::: RECORDS SHOWN
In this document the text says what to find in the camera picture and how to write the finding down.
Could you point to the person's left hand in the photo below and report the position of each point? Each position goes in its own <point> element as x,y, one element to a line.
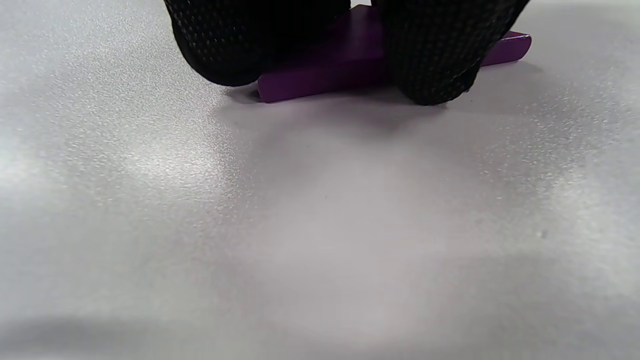
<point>440,50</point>

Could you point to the purple triangle tangram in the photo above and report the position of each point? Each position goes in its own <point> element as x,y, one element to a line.
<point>330,65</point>

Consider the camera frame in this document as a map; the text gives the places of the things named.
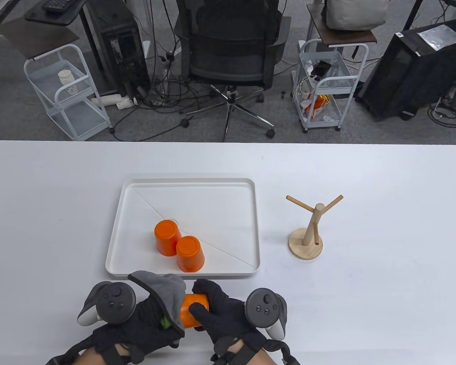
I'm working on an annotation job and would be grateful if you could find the person's left hand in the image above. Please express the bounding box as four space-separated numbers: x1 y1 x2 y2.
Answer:
93 296 185 363

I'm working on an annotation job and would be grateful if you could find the person's right hand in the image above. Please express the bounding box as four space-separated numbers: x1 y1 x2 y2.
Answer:
189 279 289 363

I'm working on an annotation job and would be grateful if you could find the orange plastic cup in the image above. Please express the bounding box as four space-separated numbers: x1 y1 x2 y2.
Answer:
154 220 183 256
179 294 209 328
176 236 205 273

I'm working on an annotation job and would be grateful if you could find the green hand towel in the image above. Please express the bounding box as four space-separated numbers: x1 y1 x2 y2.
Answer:
127 271 187 339

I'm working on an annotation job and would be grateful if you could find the grey hand controller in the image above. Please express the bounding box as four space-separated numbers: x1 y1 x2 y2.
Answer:
245 288 288 341
77 281 137 327

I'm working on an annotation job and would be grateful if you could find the person's right forearm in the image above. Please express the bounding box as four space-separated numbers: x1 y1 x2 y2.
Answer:
228 342 276 365

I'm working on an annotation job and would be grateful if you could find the person's left forearm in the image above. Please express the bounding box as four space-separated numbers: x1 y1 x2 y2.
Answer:
66 342 133 365

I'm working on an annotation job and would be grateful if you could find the wooden cup rack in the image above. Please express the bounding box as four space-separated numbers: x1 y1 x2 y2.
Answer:
286 195 344 260

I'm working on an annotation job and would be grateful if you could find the white rectangular tray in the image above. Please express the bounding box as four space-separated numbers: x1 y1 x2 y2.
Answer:
106 178 260 280

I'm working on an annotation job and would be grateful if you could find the orange snack packet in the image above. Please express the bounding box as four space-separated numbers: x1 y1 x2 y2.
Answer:
304 95 330 118

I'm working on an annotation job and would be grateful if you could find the white power strip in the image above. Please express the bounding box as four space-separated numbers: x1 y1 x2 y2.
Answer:
91 94 139 111

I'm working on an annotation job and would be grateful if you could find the white patterned container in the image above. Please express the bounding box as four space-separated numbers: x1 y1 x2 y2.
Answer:
58 70 79 95

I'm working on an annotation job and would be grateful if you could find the black office chair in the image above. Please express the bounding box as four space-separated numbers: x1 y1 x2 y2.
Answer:
175 0 291 142

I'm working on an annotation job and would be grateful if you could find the black power adapter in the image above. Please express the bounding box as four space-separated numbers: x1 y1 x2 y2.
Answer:
312 61 332 78

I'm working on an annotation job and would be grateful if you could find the black computer tower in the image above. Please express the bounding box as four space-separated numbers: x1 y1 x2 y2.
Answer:
355 19 456 121
80 0 151 98

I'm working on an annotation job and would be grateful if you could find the brown wooden board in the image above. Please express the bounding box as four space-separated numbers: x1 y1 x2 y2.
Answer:
307 4 377 46
0 19 80 60

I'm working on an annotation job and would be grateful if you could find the dark keyboard shelf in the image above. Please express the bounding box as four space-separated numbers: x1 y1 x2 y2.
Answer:
25 0 88 26

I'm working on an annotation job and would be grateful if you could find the grey fabric bag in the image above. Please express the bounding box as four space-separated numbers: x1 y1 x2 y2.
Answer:
321 0 388 31

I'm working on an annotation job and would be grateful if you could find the black keyboard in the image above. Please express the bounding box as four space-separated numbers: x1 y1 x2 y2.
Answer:
42 0 72 14

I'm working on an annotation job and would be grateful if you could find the silver foil bag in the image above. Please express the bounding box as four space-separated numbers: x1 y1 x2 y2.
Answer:
417 26 456 51

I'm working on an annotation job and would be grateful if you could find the black wrist strap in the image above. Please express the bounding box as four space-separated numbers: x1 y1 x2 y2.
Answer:
46 344 80 365

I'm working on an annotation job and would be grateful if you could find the white wire cart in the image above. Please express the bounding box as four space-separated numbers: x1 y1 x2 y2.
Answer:
24 44 115 141
292 39 369 133

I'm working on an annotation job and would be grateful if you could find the tangle of black floor cables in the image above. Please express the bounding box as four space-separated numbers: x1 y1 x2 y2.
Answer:
110 49 221 142
::::::
Emit the lines of the material exactly, from its first line to the line containing "<point>440,50</point>", inclusive; leave every picture out.

YOUR RESPONSE ▸
In this document the text says what to find in the camera picture and how to write the finding down.
Could you point to the person's left hand in the photo below and report the position of each point? Each position goes in its own <point> element as x,y, one element to a line.
<point>440,50</point>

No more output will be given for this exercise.